Vidas estruendosas en la sorda civilización del ruido
Marcelo A. Moreno
Una reciente predicción postula que hacia el 2050 el 75%
de la población mundial vivirá en ciudades, en especial en megalópolis como
Buenos Aires. Es decir, en medio del ruido.
Porque los habitantes
de las grandes urbes no sólo estamos inmersos en el estrépito sino que lo
buscamos con sediento denuedo, con saña. No nos bastan los escapes de los
colectivos, el tronar de las motos, el fragor de los camiones, el uso más o
menos criminal de la bocina. No, no nos conformamos con los malsanos sones de
las obras en construcción, las sirenas, las frenadas, el paso más o menos
demoledor de trenes, subtes o aviones, que hacen temblar hasta los dientes. No,
como adictos consumados más, necesitamos una dosis más.
Los espacios que
están más o menos a salvo de estos cotidianos atentados contra los tímpanos, en
general se llenan de música o de lo que así se autodenomina, con premeditada
injusticia satánica.
Es muy difícil entrar a una casa o a un
departamento y que no esté prendido algún aparato que produzca alguna clase
de rumor, canción o ruido. Puede ser la tele, la radio, el video, el DVD, el
equipo de audio, la computadora, en fin, el lavarropas. Pero lo cierto es que
resulta inconcebible un hábitat eximido de algún estruendo artificioso, más allá
de los sonidos humanos, animales o aquellos que dicta el clima.
Pero
también es infrecuente meterse en un auto y que no esté activado el audio. Lo
mismo ocurre con los micros. Y los aviones comerciales también están
musicalizados, los bares, ni hablar y hasta hay restoranes con música de fondo.
Y no son pocos los comercios que también suenan, algunos incluso para atraer
clientes. Y no me refiero a pubs, boliches o discos.
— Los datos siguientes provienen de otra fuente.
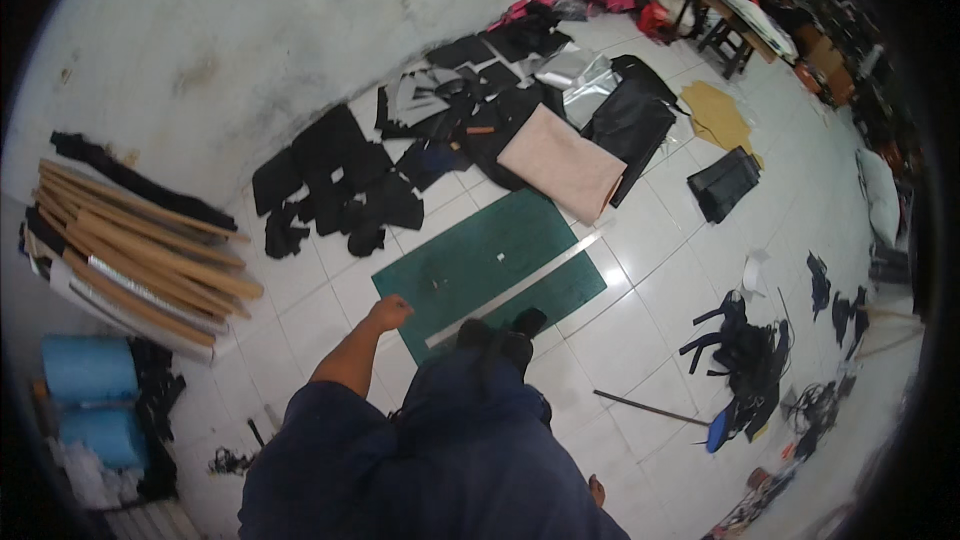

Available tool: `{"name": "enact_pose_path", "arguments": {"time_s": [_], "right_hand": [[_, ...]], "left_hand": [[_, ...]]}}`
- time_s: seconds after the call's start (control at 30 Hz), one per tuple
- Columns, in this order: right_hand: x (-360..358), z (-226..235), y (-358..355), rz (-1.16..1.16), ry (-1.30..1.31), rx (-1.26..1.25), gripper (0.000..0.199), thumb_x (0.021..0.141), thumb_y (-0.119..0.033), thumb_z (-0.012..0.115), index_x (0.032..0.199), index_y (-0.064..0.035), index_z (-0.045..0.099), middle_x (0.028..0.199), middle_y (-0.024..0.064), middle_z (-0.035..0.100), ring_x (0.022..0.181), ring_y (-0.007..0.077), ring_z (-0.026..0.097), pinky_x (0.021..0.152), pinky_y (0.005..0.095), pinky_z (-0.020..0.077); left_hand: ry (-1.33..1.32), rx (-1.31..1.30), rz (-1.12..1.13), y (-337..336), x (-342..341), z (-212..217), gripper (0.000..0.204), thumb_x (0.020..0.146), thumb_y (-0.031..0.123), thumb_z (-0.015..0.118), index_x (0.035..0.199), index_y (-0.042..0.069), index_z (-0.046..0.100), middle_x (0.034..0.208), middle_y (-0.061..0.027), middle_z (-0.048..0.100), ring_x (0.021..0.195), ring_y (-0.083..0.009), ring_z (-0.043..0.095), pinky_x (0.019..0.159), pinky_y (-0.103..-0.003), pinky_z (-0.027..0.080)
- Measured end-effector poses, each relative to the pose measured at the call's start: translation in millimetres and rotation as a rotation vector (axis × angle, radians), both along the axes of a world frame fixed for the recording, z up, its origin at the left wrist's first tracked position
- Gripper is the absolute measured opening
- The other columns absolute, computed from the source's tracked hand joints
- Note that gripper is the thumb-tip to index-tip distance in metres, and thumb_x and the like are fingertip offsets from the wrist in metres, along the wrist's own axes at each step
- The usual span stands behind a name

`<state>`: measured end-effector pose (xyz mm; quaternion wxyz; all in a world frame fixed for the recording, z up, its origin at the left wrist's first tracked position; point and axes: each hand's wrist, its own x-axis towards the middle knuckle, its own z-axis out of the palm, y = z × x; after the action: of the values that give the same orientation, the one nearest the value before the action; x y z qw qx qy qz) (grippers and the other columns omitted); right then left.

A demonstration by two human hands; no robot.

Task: The person gathers black fabric scraps from the floor, moves a green cutting mat, and then sweeps the tiled floor with a broom to collect debris into a pile.

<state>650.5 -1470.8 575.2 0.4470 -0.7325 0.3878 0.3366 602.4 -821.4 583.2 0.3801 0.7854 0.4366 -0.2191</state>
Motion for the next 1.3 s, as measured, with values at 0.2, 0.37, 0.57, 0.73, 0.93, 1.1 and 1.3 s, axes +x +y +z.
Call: {"name": "enact_pose_path", "arguments": {"time_s": [0.2, 0.37, 0.57, 0.73, 0.93, 1.1, 1.3], "right_hand": [[121.4, -24.8, -60.6, 0.061, 0.119, -0.027, 0.043, 0.085, -0.042, 0.052, 0.105, -0.0054, 0.048, 0.082, 0.0101, 0.056, 0.069, 0.0212, 0.056, 0.057, 0.0363, 0.0461], [274.5, 22.9, -74.8, 0.089, 0.081, -0.065, 0.039, 0.084, -0.042, 0.053, 0.100, -0.0060, 0.049, 0.077, 0.0080, 0.054, 0.066, 0.0190, 0.054, 0.055, 0.0333, 0.0449], [434.7, 28.9, -114.3, 0.175, 0.068, -0.072, 0.036, 0.084, -0.041, 0.055, 0.094, -0.0068, 0.050, 0.072, 0.0056, 0.053, 0.062, 0.0165, 0.053, 0.053, 0.0297, 0.0434], [590.1, 44.8, -169.8, 0.260, 0.098, -0.142, 0.034, 0.083, -0.041, 0.056, 0.089, -0.0074, 0.051, 0.067, 0.0035, 0.051, 0.059, 0.0143, 0.051, 0.051, 0.0268, 0.0422], [825.9, 60.7, -146.6, 0.184, -0.353, 0.115, 0.027, 0.085, -0.035, 0.056, 0.085, -0.0086, 0.051, 0.060, -0.0011, 0.047, 0.049, 0.0104, 0.046, 0.042, 0.0247, 0.0376], [967.7, 34.3, -76.9, 0.193, -0.306, 0.103, 0.039, 0.086, -0.031, 0.053, 0.116, -0.0071, 0.049, 0.089, 0.0031, 0.055, 0.074, 0.0122, 0.054, 0.058, 0.0277, 0.0454], [1009.3, -18.8, -18.2, 0.210, -0.138, 0.124, 0.061, 0.075, -0.039, 0.068, 0.117, -0.0001, 0.046, 0.085, 0.0031, 0.057, 0.067, 0.0087, 0.052, 0.055, 0.0233, 0.0436]], "left_hand": [[0.186, 0.064, -0.190, -9.7, 54.4, -38.3, 0.037, 0.078, 0.035, 0.055, 0.100, 0.006, 0.061, 0.102, -0.0177, 0.060, 0.092, -0.0343, 0.058, 0.078, -0.040, 0.047], [-0.116, -0.033, 0.176, -40.0, 257.7, -11.9, 0.042, 0.077, 0.035, 0.057, 0.104, 0.002, 0.057, 0.104, -0.0191, 0.058, 0.096, -0.0321, 0.056, 0.082, -0.038, 0.044], [-0.354, -0.014, 0.222, -111.2, 443.6, 2.5, 0.041, 0.077, 0.034, 0.059, 0.101, 0.001, 0.057, 0.100, -0.0183, 0.060, 0.092, -0.0306, 0.058, 0.079, -0.038, 0.045], [-0.207, -0.074, 0.172, -196.5, 499.6, 10.2, 0.035, 0.076, 0.031, 0.060, 0.092, 0.000, 0.061, 0.092, -0.0177, 0.062, 0.083, -0.0319, 0.059, 0.075, -0.039, 0.045], [0.096, -0.102, -0.002, -206.3, 515.8, -27.3, 0.047, 0.078, 0.043, 0.049, 0.090, 0.000, 0.063, 0.094, -0.0237, 0.060, 0.090, -0.0374, 0.057, 0.079, -0.043, 0.044], [0.152, 0.064, -0.213, -182.5, 545.4, -90.4, 0.050, 0.079, 0.043, 0.054, 0.092, -0.004, 0.061, 0.085, -0.0246, 0.060, 0.082, -0.0362, 0.059, 0.072, -0.044, 0.045], [-0.069, -0.185, 0.023, -143.9, 810.4, -75.1, 0.036, 0.081, 0.032, 0.057, 0.093, -0.002, 0.058, 0.081, -0.0142, 0.059, 0.078, -0.0229, 0.058, 0.068, -0.033, 0.045]]}}
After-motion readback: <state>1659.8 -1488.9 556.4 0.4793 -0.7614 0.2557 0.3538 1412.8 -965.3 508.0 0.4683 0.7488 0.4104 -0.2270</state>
No, a negocios comunes y
corrientes, pero "con onda". Falta nomás que a las comisarías, heladerías,
ferreterías y farmacias les pongan audio.
Y ciertos lugares llamados
al silencio, por respeto, ceremonia o atención necesaria, como templos, cines y
teatros hoy son sitios donde suenan celulares que deberían estar
apagados.
Quizá la nuestra sea una civilización del ruido. Y así
vivimos como en una película, en donde hasta las escenas más triviales se
acompañan de melodías. Por eso nuestros mismos recuerdos muchas veces
resuenan. Siempre algo está sonando. El silencio hoy para nosotros tiene el
rostro de la utopía.
La imposibilidad urbana hoy sería estar solo en
el campo, oyendo solamente los sonidos de la naturaleza. Esa situación que,
de haberse podido prolongar un tiempo, según sostenía el gran ¿filósofo? criollo
Macedonio Fernández —de quien Borges fue devoto discípulo—, a él le hubiese
permitido resolver los enigmas del universo.